Output only the lines below from the one holding "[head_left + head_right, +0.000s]" down to the one holding "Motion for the", both end lines included and every picture dropped.

======

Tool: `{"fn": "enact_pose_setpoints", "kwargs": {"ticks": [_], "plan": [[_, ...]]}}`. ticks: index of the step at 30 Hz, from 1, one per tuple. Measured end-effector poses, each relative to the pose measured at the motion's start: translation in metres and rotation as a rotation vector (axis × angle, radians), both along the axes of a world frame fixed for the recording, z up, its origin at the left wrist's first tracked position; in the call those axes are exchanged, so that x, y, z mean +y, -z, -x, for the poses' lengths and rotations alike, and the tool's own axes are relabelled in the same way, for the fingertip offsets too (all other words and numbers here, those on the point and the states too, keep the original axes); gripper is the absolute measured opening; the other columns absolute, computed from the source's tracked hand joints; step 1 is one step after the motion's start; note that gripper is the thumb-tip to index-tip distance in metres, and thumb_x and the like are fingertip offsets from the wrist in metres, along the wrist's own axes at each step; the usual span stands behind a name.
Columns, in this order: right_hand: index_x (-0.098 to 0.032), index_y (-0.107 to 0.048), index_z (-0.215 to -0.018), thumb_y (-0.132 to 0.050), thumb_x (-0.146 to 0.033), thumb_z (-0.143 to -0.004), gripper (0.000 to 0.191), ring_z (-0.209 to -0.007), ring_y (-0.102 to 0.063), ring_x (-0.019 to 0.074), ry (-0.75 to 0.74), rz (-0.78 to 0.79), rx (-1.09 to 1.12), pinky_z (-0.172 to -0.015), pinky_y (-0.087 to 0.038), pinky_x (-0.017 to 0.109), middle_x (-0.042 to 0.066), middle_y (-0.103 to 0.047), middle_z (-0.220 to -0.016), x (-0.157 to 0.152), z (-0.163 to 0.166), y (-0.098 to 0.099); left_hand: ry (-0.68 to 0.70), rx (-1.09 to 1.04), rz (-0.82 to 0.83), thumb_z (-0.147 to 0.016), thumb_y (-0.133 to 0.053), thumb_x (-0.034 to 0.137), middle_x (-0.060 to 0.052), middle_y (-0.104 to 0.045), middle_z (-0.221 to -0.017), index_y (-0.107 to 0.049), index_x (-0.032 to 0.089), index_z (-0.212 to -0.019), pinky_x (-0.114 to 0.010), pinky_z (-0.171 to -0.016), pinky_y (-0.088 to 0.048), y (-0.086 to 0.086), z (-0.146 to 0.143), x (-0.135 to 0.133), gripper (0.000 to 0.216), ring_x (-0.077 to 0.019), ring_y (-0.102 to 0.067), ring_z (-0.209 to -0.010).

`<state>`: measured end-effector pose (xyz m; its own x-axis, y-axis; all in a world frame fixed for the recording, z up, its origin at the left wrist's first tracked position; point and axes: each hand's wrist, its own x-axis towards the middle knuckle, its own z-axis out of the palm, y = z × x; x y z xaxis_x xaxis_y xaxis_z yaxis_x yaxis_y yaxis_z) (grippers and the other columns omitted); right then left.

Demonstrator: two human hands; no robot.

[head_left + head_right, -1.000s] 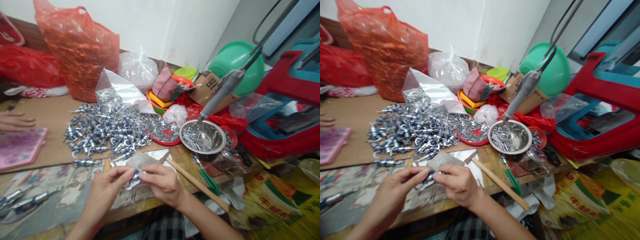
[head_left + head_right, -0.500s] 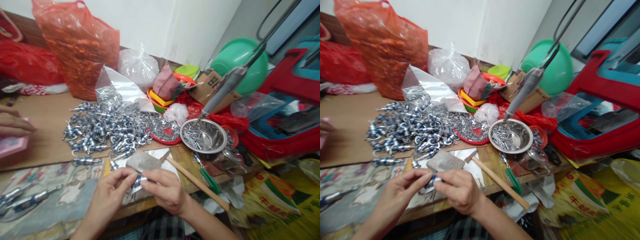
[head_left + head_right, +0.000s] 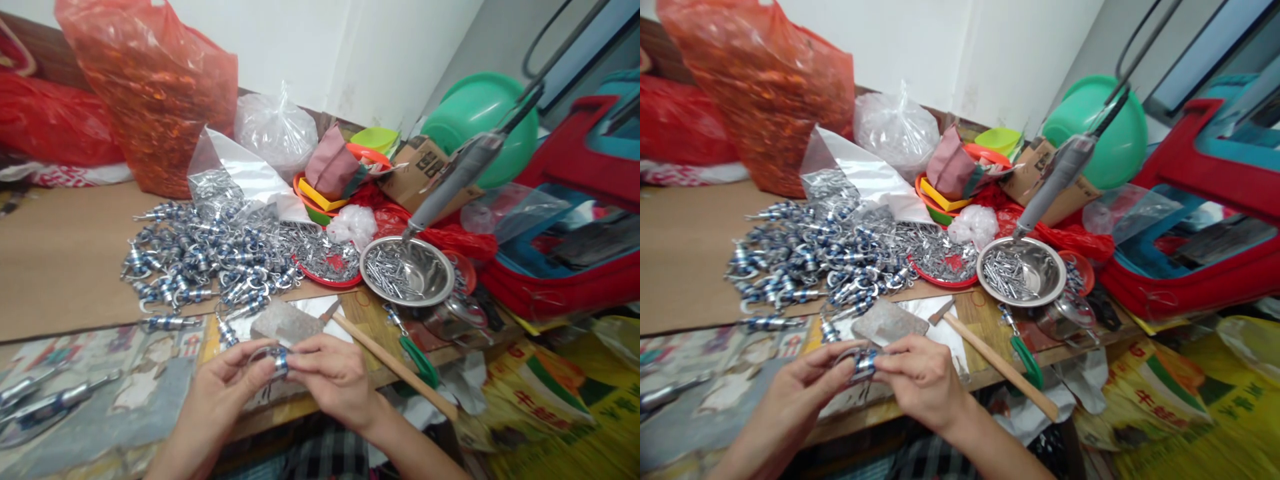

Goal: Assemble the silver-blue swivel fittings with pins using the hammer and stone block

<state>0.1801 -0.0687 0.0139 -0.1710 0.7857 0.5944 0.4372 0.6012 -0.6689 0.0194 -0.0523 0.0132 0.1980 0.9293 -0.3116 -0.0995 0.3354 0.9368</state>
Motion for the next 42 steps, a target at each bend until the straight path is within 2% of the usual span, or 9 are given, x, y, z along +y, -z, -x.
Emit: {"fn": "enact_pose_setpoints", "kwargs": {"ticks": [5,8,10,17,26,29,33,37,42], "plan": [[-0.019,-0.071,-0.077,-0.061,-0.025,-0.074,0.011,-0.069,-0.063,0.0118,0.012,0.236,-0.235,-0.064,-0.050,0.019,0.002,-0.068,-0.075,0.024,-0.017,-0.014,-0.076,-0.048,0.013,-0.056,-0.073,0.030,-0.003,-0.070,-0.083,-0.049,0.018,-0.111,-0.029,-0.074,-0.051,0.003,-0.007,-0.002,0.061,-0.0194,-0.064,-0.079],[-0.023,-0.064,-0.098,-0.047,-0.020,-0.084,0.022,-0.090,-0.059,0.0116,0.413,0.298,-0.608,-0.081,-0.044,0.021,0.001,-0.065,-0.098,0.072,-0.049,-0.017,-0.128,-0.087,-0.033,-0.055,-0.073,0.029,-0.001,-0.068,-0.077,-0.042,0.021,-0.114,-0.029,-0.073,-0.051,0.007,-0.013,-0.001,0.066,-0.0185,-0.065,-0.076],[-0.019,-0.063,-0.101,-0.045,-0.013,-0.082,0.027,-0.097,-0.057,0.0186,0.524,0.357,-0.693,-0.084,-0.042,0.030,0.008,-0.064,-0.101,0.108,-0.070,-0.013,-0.130,-0.105,-0.040,-0.055,-0.073,0.028,0.000,-0.067,-0.073,-0.040,0.021,-0.114,-0.030,-0.070,-0.052,0.010,-0.017,0.000,0.067,-0.0189,-0.065,-0.074],[-0.015,-0.068,-0.082,-0.057,-0.003,-0.064,0.024,-0.092,-0.059,0.0275,0.581,0.502,-0.808,-0.079,-0.042,0.035,0.015,-0.066,-0.088,0.167,-0.085,0.011,-0.102,-0.171,-0.037,-0.057,-0.072,0.025,-0.002,-0.066,-0.071,-0.027,0.018,-0.125,-0.034,-0.069,-0.052,0.019,-0.023,0.004,0.082,-0.0203,-0.065,-0.071],[-0.017,-0.065,-0.094,-0.049,-0.018,-0.080,0.021,-0.089,-0.059,0.0162,0.453,0.397,-0.502,-0.081,-0.043,0.028,0.006,-0.065,-0.096,0.140,-0.083,0.003,-0.227,-0.195,-0.036,-0.046,-0.077,0.013,0.002,-0.064,-0.066,-0.026,0.021,-0.129,-0.028,-0.065,-0.052,0.025,-0.020,0.007,0.098,-0.0162,-0.062,-0.070],[-0.017,-0.063,-0.096,-0.054,-0.024,-0.078,0.022,-0.069,-0.061,0.0124,0.272,0.484,-0.311,-0.064,-0.048,0.024,0.002,-0.068,-0.083,0.107,-0.065,-0.006,-0.245,-0.205,-0.030,-0.046,-0.077,0.012,0.002,-0.065,-0.065,-0.026,0.020,-0.129,-0.027,-0.064,-0.052,0.023,-0.022,0.008,0.098,-0.0159,-0.063,-0.069],[-0.014,-0.068,-0.075,-0.063,-0.020,-0.068,0.010,-0.055,-0.056,0.0100,-0.087,0.732,0.001,-0.053,-0.044,0.021,0.001,-0.066,-0.065,0.069,-0.038,-0.016,-0.246,-0.185,0.012,-0.045,-0.077,0.013,0.003,-0.064,-0.062,-0.028,0.020,-0.127,-0.025,-0.060,-0.052,0.018,-0.022,0.010,0.096,-0.0151,-0.064,-0.062],[-0.016,-0.070,-0.073,-0.061,-0.017,-0.070,0.009,-0.057,-0.055,0.0099,-0.214,0.753,-0.131,-0.053,-0.039,0.019,-0.001,-0.064,-0.061,0.059,-0.016,-0.019,-0.233,-0.183,0.016,-0.044,-0.078,0.014,0.005,-0.062,-0.058,-0.028,0.021,-0.126,-0.025,-0.058,-0.052,0.017,-0.021,0.013,0.096,-0.0161,-0.065,-0.059],[-0.020,-0.072,-0.076,-0.064,-0.033,-0.071,0.016,-0.064,-0.055,0.0121,-0.141,0.548,-0.381,-0.057,-0.038,0.021,0.001,-0.065,-0.066,0.062,-0.001,-0.012,-0.223,-0.187,0.010,-0.044,-0.077,0.013,0.004,-0.063,-0.057,-0.029,0.019,-0.126,-0.024,-0.057,-0.052,0.019,-0.020,0.014,0.096,-0.0154,-0.064,-0.057]]}}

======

→ **COMPLETED TASK**:
[head_left + head_right, +0.000s] 

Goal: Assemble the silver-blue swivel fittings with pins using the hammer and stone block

<state>0.1801 -0.0687 0.0139 -0.1710 0.7857 0.5944 0.4372 0.6012 -0.6689 0.0194 -0.0523 0.0132 0.1980 0.9293 -0.3116 -0.0995 0.3354 0.9368</state>
Motion for the next 42 steps, a target at each bend until the straight path is within 2% of the usual span, or 9 are given, x, y, z along +y, -z, -x.

Work on this exercise has been finished.